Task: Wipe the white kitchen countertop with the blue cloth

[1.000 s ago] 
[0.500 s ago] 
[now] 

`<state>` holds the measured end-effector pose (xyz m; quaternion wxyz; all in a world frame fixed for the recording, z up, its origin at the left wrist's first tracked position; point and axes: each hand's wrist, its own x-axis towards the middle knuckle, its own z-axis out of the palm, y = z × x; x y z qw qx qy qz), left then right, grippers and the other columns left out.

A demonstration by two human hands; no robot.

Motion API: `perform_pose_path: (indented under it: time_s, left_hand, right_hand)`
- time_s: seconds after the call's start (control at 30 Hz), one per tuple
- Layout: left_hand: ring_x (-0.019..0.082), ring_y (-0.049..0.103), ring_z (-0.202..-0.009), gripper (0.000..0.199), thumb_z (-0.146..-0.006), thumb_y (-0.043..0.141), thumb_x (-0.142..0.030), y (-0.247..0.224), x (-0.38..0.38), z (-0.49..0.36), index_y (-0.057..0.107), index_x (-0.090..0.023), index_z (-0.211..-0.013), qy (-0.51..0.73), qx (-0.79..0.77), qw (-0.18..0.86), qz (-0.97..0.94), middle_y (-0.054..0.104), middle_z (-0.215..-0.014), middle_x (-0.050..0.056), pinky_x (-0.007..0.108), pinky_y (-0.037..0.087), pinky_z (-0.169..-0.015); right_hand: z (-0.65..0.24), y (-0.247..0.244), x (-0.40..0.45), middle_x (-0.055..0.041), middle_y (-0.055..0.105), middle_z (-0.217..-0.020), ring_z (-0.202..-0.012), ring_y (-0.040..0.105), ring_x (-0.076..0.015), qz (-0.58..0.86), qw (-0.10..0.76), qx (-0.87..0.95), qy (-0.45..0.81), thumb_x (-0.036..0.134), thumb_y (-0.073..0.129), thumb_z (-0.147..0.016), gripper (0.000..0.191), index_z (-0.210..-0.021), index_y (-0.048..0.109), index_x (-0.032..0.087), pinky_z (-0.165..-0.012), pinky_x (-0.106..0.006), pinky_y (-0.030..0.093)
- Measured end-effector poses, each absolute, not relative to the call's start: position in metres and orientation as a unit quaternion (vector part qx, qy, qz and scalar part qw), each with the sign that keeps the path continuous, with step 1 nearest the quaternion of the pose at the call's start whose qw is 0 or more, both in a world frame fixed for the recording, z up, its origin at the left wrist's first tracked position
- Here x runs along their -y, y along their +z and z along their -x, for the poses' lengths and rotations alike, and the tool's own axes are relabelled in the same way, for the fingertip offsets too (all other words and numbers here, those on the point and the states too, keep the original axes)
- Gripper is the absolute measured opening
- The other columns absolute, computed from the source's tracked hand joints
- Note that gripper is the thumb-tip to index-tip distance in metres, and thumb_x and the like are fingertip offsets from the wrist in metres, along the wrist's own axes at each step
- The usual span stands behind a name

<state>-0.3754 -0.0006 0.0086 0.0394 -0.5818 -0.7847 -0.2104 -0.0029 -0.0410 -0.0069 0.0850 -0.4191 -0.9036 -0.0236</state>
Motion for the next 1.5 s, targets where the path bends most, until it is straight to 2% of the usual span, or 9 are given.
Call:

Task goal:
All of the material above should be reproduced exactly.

Final answer:
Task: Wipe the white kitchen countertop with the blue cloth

[1.000 s ago] 
[0.500 s ago] 
[now] 

`<state>` holds the measured end-effector pose (xyz m; quaternion wxyz; all in a world frame fixed for the recording, z up, its origin at the left wrist's first tracked position; point and axes: each hand's wrist, its own x-axis towards the middle knuckle, its own z-axis out of the palm, y = z × x; x y z qw qx qy qz), left then right, grippers and the other columns left out.

A demonstration by two human hands; no robot.

Motion API: `perform_pose_path: (indented under it: time_s, left_hand, right_hand)`
- time_s: seconds after the call's start (control at 30 Hz), one per tuple
- Layout: left_hand: ring_x (-0.019..0.082), ring_y (-0.049..0.103), ring_z (-0.202..-0.009), gripper (0.000..0.199), thumb_z (-0.146..-0.006), thumb_y (-0.043..0.141), thumb_x (-0.142..0.030), y (-0.247..0.224), x (-0.38..0.38), z (-0.49..0.36), index_y (-0.057..0.107), index_x (-0.090..0.023), index_z (-0.211..-0.013), qy (-0.51..0.73), qx (-0.79..0.77), qw (-0.18..0.86), qz (-0.97..0.94), middle_y (-0.054..0.104), middle_z (-0.215..-0.014), middle_x (-0.050..0.056), pinky_x (-0.007..0.108), pinky_y (-0.037..0.087), pinky_z (-0.169..-0.015); right_hand: z (-0.65..0.24), y (-0.247..0.244), x (-0.40..0.45), middle_x (-0.055..0.041), middle_y (-0.055..0.105), middle_z (-0.217..-0.020), ring_z (-0.202..-0.012), ring_y (-0.040..0.105), ring_x (-0.076..0.015), qz (-0.58..0.86), qw (-0.10..0.76), qx (-0.87..0.95), qy (-0.45..0.81), thumb_x (-0.036..0.134), thumb_y (-0.073..0.129), thumb_z (-0.147..0.016), gripper (0.000..0.191), index_z (-0.210..-0.021), index_y (-0.048..0.109), index_x (-0.032..0.087), pinky_z (-0.165..-0.012), pinky_x (-0.106..0.006), pinky_y (-0.030..0.093)
- Measured end-effector poses, each absolute, not relative to the call's start: position in metres and orientation as a unit quaternion (vector part qx, qy, qz and scalar part qw), each with the sign that keeps the path continuous, with step 1 nearest the quaternion of the pose at the call's start whose qw is 0 or more, both in a world frame fixed for the recording, z up, its origin at the left wrist's first tracked position
- Here x runs along their -y, y along their +z and z along their -x, for the poses' lengths and rotations alike, and the tool's own axes are relabelled in the same way, for the fingertip offsets too (all other words and numbers here, those on the point and the states too, keep the original axes)
- Gripper is the absolute measured opening
- The other columns absolute, computed from the source's tracked hand joints
- Note that gripper is the thumb-tip to index-tip distance in metres, and thumb_x and the like are fingertip offsets from the wrist in metres, along the wrist's own axes at each step
- The usual span stands behind a name

<state>-0.3754 -0.0006 0.0086 0.0394 -0.5818 -0.7847 -0.2104 -0.0029 -0.0410 -0.0069 0.0850 -0.4191 -0.9036 -0.0236</state>
Motion for the next 1.5 s, targets where the path bends most, until it is straight to 2% of the usual span, or 9 are given.
Call:

This output is complete, so the exercise is closed.